In her post, she calls out Gov. Jared Polis, whose statewide executive order limits restaurants to curbside take-out and delivery service only during the state’s public health response aimed at slowing the spread of COVID-19.

“Your policies are literally bankrupting small businesses like mine that are trying their very best to responsibly stay afloat,” Boebert wrote. “This has to stop.”

In protest, Boebert began serving customers inside her restaurant last weekend. She told county commissioners May 11 that she was following CDC guidelines, including social distancing between customer tables, requiring wait staff to wear face coverings, and limiting her dining-in capacity to 30%.

Boebert was first issued a cease and desist order on Tuesday. The court order came Wednesday after Boebert continued to operate, and on Thursday and Friday she had moved her table service outside on the sidewalk and street parking area.

On Friday, Garfield County commissioners forwarded a formal request to Gov. Jared Polis and the Colorado Department of Public Health and Environment seeking a variance from the state health orders.

It asks that restaurants, fitness facilities/gyms and churches be allowed to reopen at 50% capacity ahead of May 27 when the governor’s executive order is set to expire.
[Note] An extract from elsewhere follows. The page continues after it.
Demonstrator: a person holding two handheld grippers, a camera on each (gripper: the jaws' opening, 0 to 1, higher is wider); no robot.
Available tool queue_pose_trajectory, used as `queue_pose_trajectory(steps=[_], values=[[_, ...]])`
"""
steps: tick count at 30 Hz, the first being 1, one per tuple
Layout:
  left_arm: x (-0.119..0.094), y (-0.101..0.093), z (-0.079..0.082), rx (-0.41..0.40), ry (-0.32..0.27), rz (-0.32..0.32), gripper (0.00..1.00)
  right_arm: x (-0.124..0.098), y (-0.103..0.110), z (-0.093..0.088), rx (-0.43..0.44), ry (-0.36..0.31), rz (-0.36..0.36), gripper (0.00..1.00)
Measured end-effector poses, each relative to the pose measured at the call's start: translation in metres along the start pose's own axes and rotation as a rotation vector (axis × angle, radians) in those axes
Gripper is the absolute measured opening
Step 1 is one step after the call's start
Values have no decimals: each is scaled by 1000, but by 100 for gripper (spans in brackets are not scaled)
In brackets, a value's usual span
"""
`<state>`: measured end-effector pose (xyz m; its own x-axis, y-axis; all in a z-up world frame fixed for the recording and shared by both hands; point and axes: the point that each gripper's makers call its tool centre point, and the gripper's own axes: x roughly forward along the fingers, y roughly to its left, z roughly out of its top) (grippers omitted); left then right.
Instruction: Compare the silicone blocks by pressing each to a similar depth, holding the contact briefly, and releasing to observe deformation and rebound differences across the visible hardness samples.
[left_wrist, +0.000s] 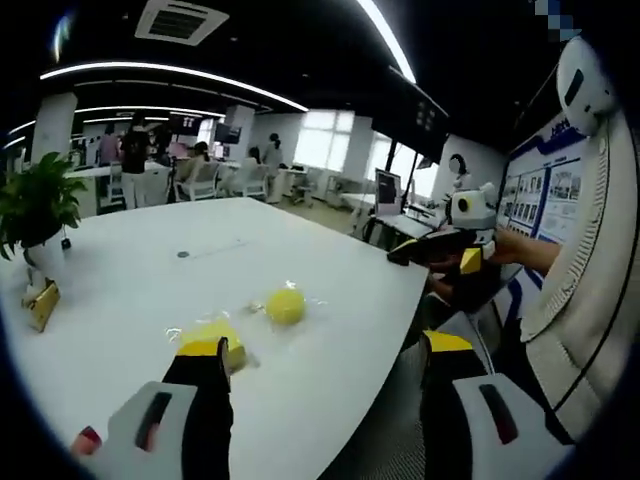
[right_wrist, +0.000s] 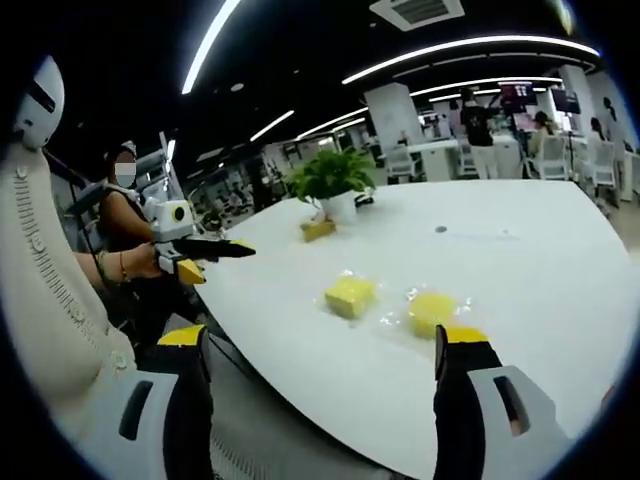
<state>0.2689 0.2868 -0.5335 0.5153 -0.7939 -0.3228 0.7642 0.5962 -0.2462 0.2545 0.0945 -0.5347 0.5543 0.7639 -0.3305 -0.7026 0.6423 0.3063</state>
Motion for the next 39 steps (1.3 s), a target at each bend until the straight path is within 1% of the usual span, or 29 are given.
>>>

Larger tourist businesses would be limited to 30% capacity under the county’s early opening request. A decision by the state is not expected for five to eight days.

One other Rifle restaurant operator, Rasa Higens, who owns Brickhouse Pizza on Third Street a few doors down from Shooters, said she worries that Boebert’s “martyrdom” could negatively impact the county’s efforts.

In a letter to the editor sent to the Post Independent, Higens said, “Waiting patiently to open is our part in fighting covid 19. It is our way and sacrifice in this action that we show our support for all the medical community has done, for which we are grateful.

“We want to open, however we do not feel the need to fight local government,” her letter reads in part, continuing, “we are actively planning to open after the health department gives us the go and we are using our time to brainstorm a healthy way to do so.”

Higens added in a followup interview that she’s “a lot like” Boebert in her beliefs, but she chooses to take a different tact in the current situation.

“I’m a Christian, I’m a Trump supporter, I believe in open carry,” she said. “But we don’t want to go about this in a way that’s going to take us longer to open.”

Boebert is a Republican candidate for Congress in Colorado’s 3rd District running against incumbent Rep. Scott Tipton (R-Colo.) in next month’s primary.